The Accuracy of the Final National Polls

by John Sides on November 7, 2012 · 9 comments

in Campaigns and elections

Fordham University political scientist Costas Panagopoulos has compared the last pre-election national poll from each of the pollsters available in the Pollster data to the estimated national popular vote.  He writes:

For all the derision directed toward pre-election polling, the final poll estimates were not far off from the actual nationwide vote shares for the two candidates. On average, preelection polls from 28 public polling organizations projected a Democratic advantage of 1.1 percentage points on Election Day, which is only about 1 point away from the current estimate of a 2.2-point Obama margin in the national popular vote (Obama 50.3% versus Romney 48.1%).
Following the procedures proposed by Martin, Traugott and Kennedy to assess poll accuracy, I analyze poll estimates from these 28 polling organizations. Most (22) polls overestimated Romney support, although some only slightly, while 6 overestimated Obama support. Most (22) polls overestimated Romney support, while six (6) overestimated Obama strength, but none of the 28 national preelection polls I examined had a significant partisan bias.
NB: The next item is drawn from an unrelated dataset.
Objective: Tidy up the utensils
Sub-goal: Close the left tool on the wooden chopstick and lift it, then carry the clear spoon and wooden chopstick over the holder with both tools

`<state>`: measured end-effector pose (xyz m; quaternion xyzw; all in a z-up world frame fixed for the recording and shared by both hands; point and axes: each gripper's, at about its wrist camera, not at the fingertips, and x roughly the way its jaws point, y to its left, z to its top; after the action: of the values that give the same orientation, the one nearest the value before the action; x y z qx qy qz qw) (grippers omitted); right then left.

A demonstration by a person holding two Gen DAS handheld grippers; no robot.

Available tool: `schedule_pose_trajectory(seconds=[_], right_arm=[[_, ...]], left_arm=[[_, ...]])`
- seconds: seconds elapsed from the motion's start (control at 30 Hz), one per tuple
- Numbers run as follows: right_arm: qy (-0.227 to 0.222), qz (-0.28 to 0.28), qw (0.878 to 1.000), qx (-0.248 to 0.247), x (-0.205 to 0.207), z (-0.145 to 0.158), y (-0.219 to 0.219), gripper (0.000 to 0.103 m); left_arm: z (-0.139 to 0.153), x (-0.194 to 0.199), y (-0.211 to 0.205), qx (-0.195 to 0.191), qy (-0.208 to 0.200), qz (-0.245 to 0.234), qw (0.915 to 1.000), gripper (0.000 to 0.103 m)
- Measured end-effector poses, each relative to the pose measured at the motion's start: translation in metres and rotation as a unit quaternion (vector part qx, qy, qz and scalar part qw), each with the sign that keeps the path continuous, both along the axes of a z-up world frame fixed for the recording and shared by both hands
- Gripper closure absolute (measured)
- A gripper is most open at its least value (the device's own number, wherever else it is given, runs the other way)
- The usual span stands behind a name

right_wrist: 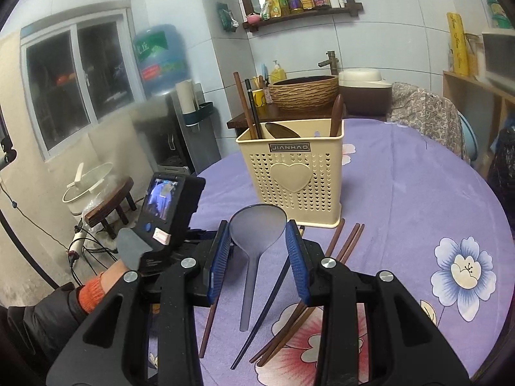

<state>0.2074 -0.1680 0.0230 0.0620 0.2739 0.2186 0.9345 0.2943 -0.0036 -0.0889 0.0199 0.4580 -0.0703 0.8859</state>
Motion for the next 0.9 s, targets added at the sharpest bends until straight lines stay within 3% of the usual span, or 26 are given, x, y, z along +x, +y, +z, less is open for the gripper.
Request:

I’ve plotted the data above a simpler quantity than what Panagopoulos calculated, which conveys the thrust of his analysis.  If the overall picture changes dramatically as the votes are counted, we will report back.  I also hope to have something on the state polls soon.

For more on this subject, see Mark Blumenthal, Harry Enten, and Simon Jackman.

(Errata: This post has been corrected to account for my misunderstanding of what Panagopoulos had done.  The data in my chart are not the basis of his analysis that I quoted above.)